Task details: The line containing "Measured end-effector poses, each" marks the end; copy exactly all lines from the start of the material up to and including it.

Recorded data:
-.-.-

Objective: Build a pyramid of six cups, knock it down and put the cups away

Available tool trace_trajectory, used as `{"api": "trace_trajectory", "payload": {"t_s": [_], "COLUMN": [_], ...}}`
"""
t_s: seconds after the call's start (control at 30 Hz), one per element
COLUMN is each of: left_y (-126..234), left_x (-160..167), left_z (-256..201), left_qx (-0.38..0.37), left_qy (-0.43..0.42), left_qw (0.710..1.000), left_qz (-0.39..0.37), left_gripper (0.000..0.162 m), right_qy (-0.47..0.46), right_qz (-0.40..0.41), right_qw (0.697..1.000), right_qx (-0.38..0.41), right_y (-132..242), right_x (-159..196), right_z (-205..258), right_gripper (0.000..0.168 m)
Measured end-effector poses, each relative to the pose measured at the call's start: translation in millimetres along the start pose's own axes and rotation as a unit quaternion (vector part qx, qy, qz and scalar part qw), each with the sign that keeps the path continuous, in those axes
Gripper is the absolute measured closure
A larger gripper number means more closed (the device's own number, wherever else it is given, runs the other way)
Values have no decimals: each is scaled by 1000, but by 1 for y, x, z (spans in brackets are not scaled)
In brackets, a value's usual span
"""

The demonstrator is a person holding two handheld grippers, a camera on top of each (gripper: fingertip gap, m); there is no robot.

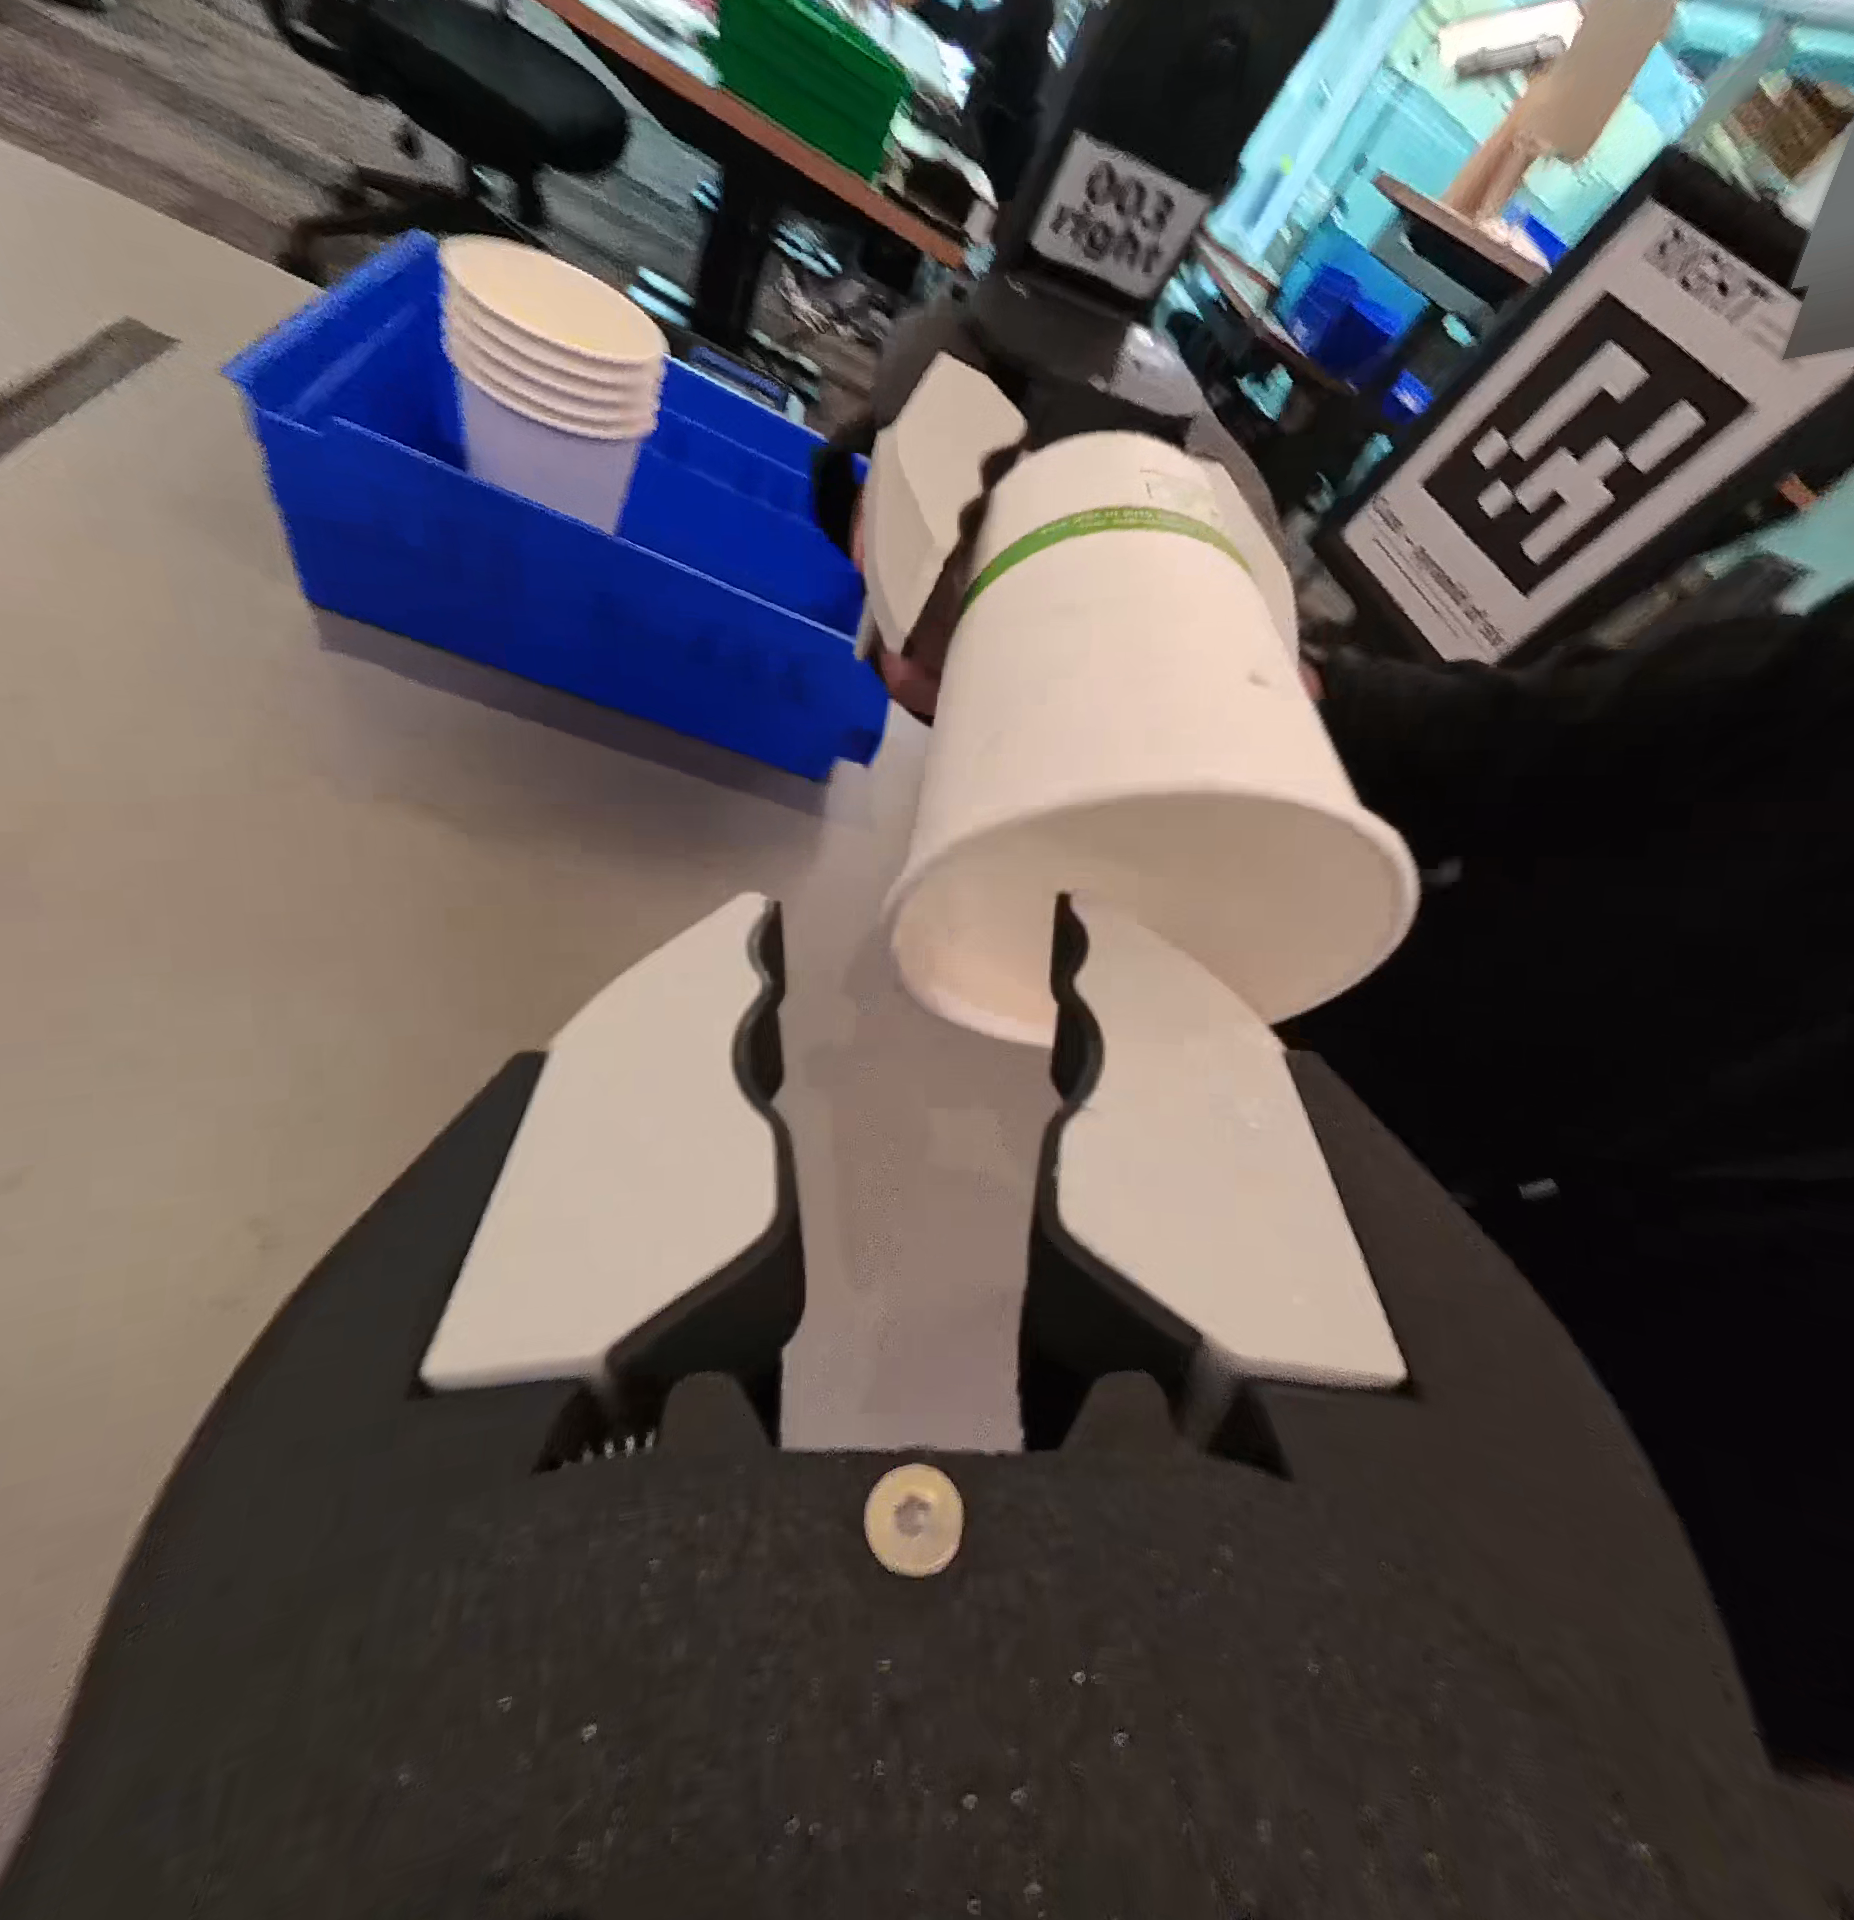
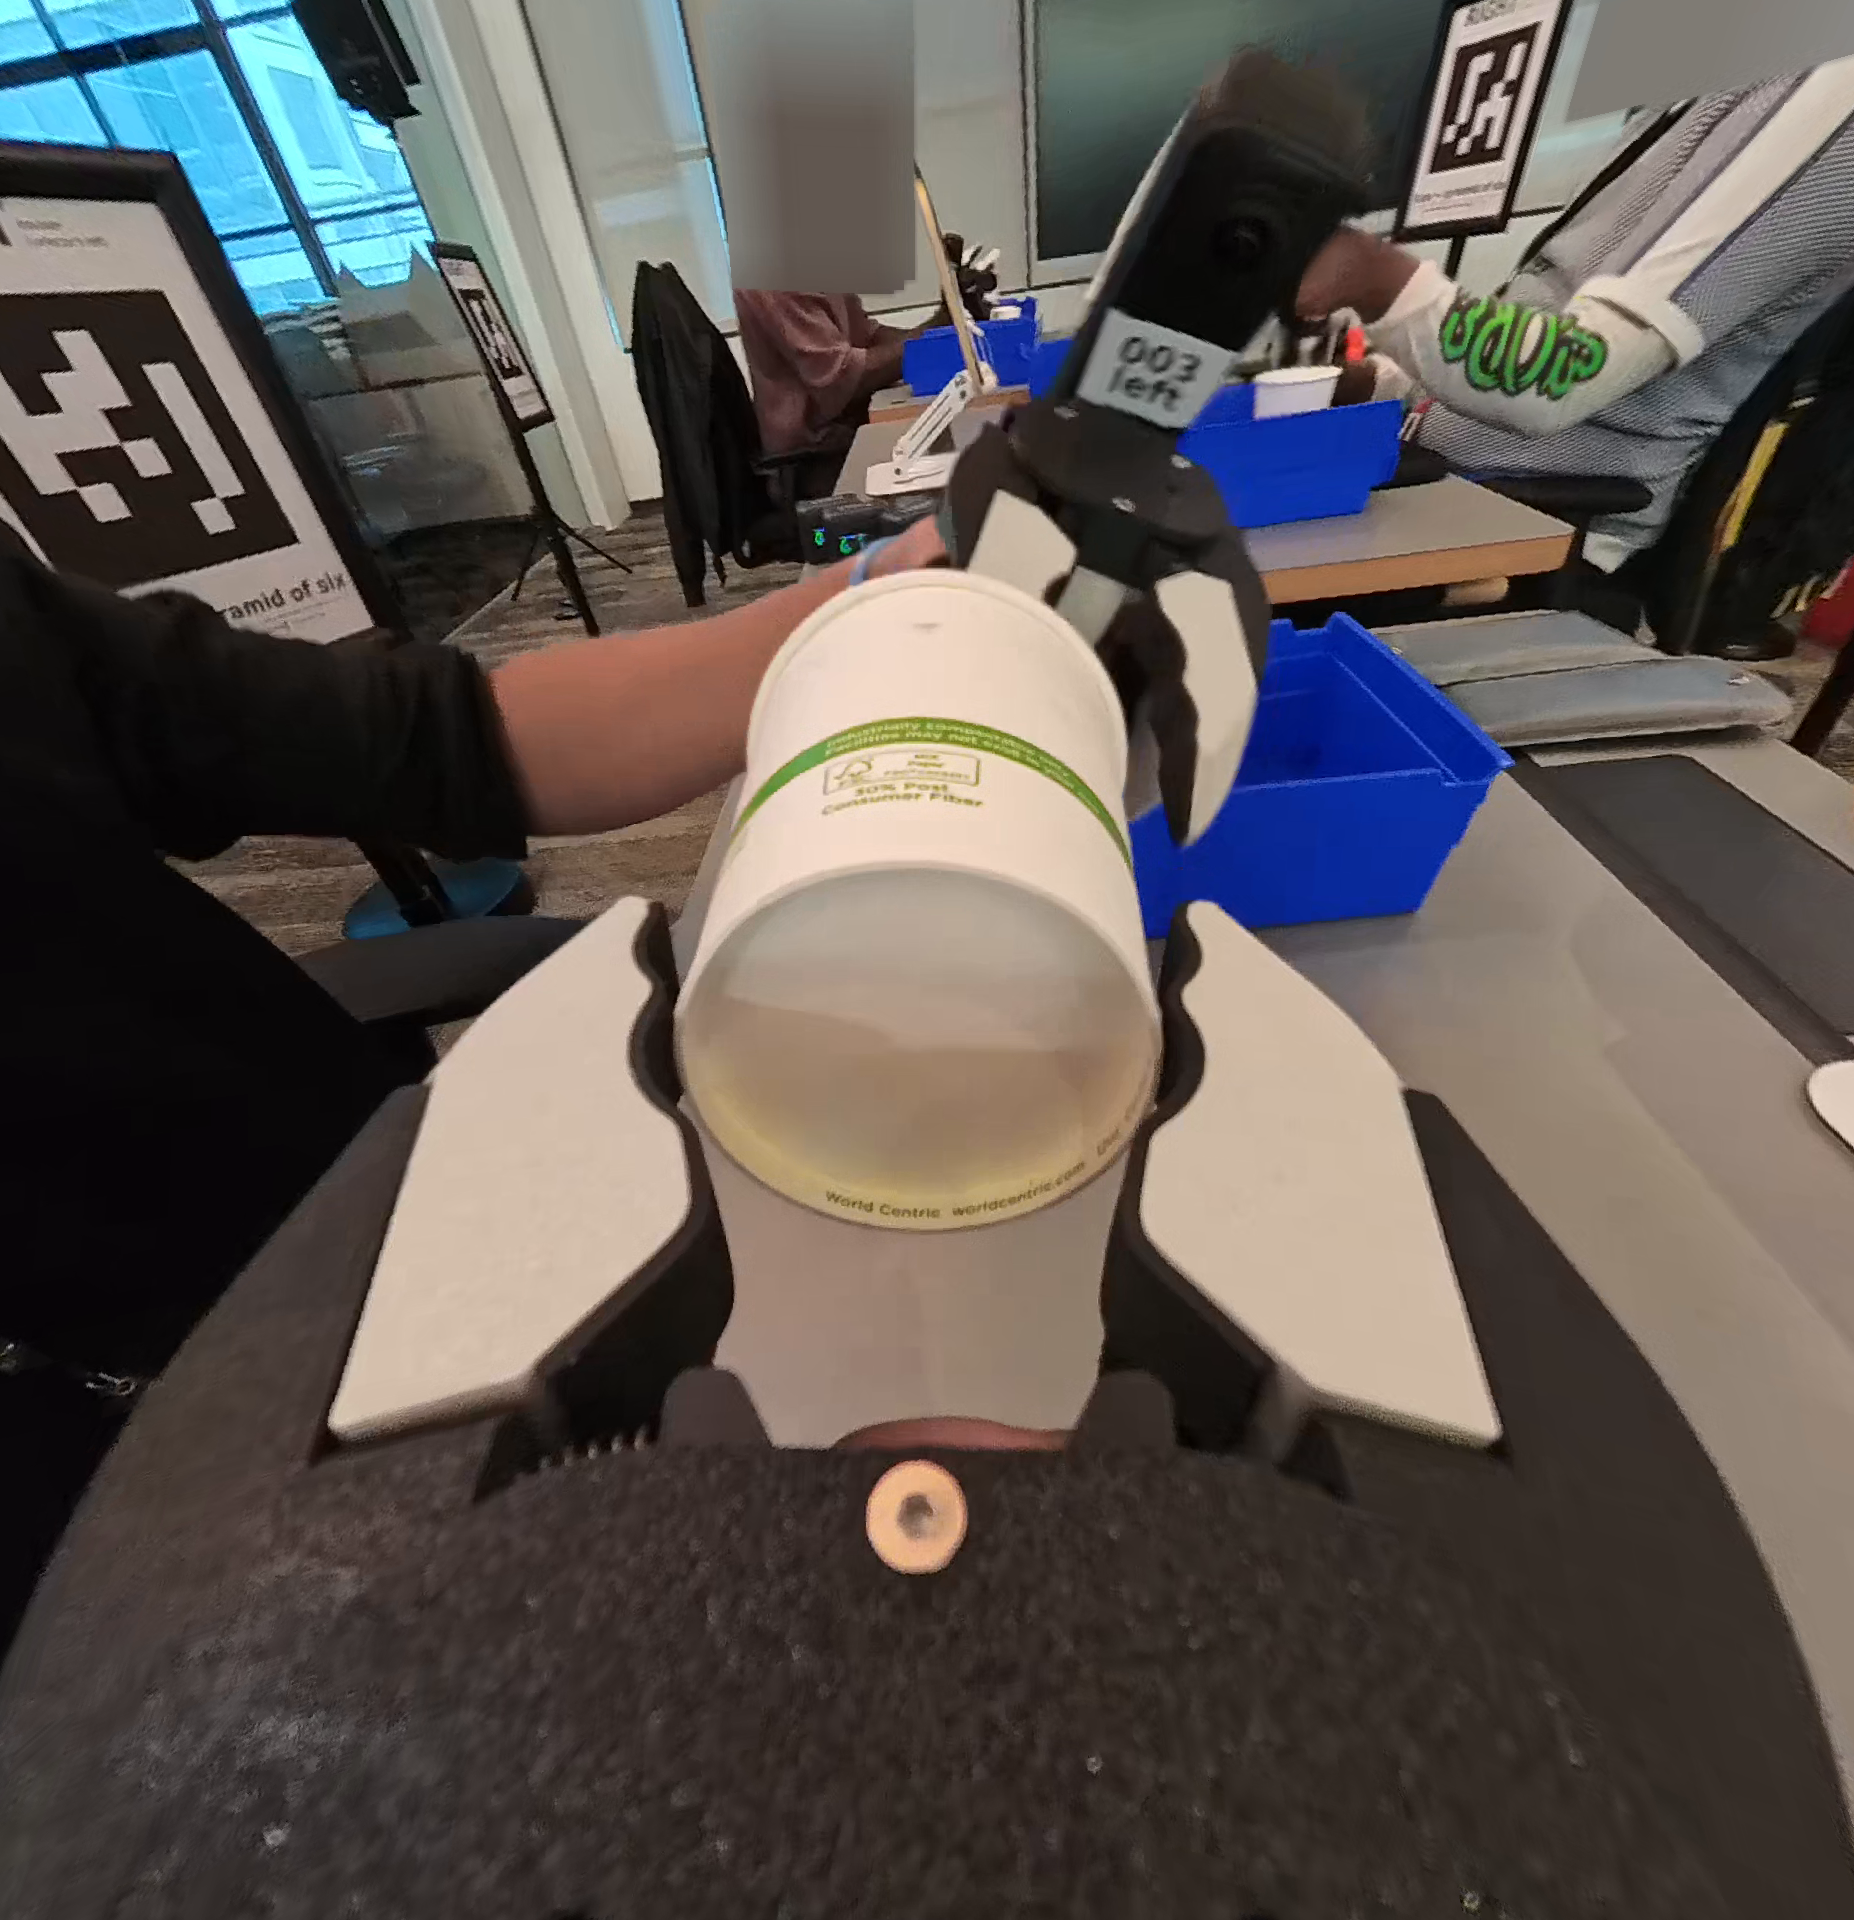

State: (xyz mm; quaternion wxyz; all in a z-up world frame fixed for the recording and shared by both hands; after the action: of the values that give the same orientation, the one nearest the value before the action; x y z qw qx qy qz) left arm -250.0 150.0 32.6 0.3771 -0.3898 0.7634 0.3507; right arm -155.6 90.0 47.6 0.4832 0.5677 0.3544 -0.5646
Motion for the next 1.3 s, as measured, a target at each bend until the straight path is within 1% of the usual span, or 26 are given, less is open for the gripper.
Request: {"api": "trace_trajectory", "payload": {"t_s": [0.03,0.1,0.13,0.2,0.23,0.3,0.4,0.47,0.6,0.67,0.73,0.77,0.8,0.87,0.97,1.03,1.07,1.13,1.23,1.3], "left_y": [7,18,21,23,19,4,-23,-37,-50,-58,-61,-62,-61,-59,-52,-45,-40,-26,-10,-4], "left_x": [-1,2,6,17,24,40,53,47,26,23,23,24,25,28,35,39,39,42,45,46], "left_z": [-1,-10,-16,-29,-36,-46,-50,-52,-49,-48,-45,-44,-44,-48,-51,-57,-59,-59,-59,-57], "left_qx": [-26,-83,-118,-182,-196,-215,-252,-273,-288,-260,-261,-261,-260,-240,-221,-193,-185,-190,-190,-193], "left_qy": [2,-17,-30,-50,-59,-73,-113,-148,-181,-179,-189,-197,-200,-201,-206,-208,-205,-208,-207,-206], "left_qw": [1000,996,991,979,975,970,961,951,940,949,947,945,945,950,953,959,961,959,957,955], "left_qz": [-17,-43,-57,-79,-88,-85,-29,-18,-16,-2,2,3,2,-4,10,22,23,43,73,92], "left_gripper": [112,94,93,86,89,105,103,103,105,108,118,126,139,155,156,159,160,160,160,160], "right_qy": [-6,-15,-17,-27,-35,-53,-80,-102,-144,-162,-167,-169,-170,-175,-182,-167,-150,-107,-40,8], "right_qz": [-7,-15,-20,-38,-51,-70,-104,-129,-158,-164,-159,-157,-156,-152,-138,-116,-97,-64,-4,53], "right_qw": [1000,1000,999,998,997,995,990,984,975,972,972,972,972,972,973,978,983,989,993,991], "right_qx": [5,18,24,36,38,45,55,61,56,53,52,52,53,49,41,39,50,83,109,123], "right_y": [5,16,21,30,35,41,47,51,47,42,37,35,33,28,18,13,14,22,33,29], "right_x": [-1,-1,-1,0,0,2,7,11,24,30,35,36,37,39,43,48,50,47,21,0], "right_z": [-2,-8,-10,-14,-15,-18,-19,-19,-11,-7,-4,-3,-2,0,4,7,6,0,-11,-17], "right_gripper": [80,80,80,80,80,80,80,80,80,80,80,80,80,80,80,77,76,71,67,62]}}
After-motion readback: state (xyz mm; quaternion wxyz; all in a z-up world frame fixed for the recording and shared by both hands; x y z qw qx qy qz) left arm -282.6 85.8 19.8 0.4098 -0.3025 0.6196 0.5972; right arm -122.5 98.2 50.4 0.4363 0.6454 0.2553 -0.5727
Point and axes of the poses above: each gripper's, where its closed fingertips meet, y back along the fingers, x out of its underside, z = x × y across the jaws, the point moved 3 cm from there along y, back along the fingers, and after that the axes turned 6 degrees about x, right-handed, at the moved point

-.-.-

Finished exercise:
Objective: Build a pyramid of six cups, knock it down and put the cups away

Available tool trace_trajectory, used as `{"api": "trace_trajectory", "payload": {"t_s": [_], "COLUMN": [_], ...}}`
"""
t_s: seconds after the call's start (control at 30 Hz), one per element
COLUMN is each of: left_y (-126..234), left_x (-160..167), left_z (-256..201), left_qx (-0.38..0.37), left_qy (-0.43..0.42), left_qw (0.710..1.000), left_qz (-0.39..0.37), left_gripper (0.000..0.162 m), right_qy (-0.47..0.46), right_qz (-0.40..0.41), right_qw (0.697..1.000), right_qx (-0.38..0.41), right_y (-132..242), right_x (-159..196), right_z (-205..258), right_gripper (0.000..0.168 m)
Measured end-effector poses, each relative to the pose measured at the call's start: translation in millimetres along the start pose's own axes and rotation as a unit quaternion (vector part qx, qy, qz and scalar part qw), each with the sign that keeps the path continuous, in those axes

No other output was requested.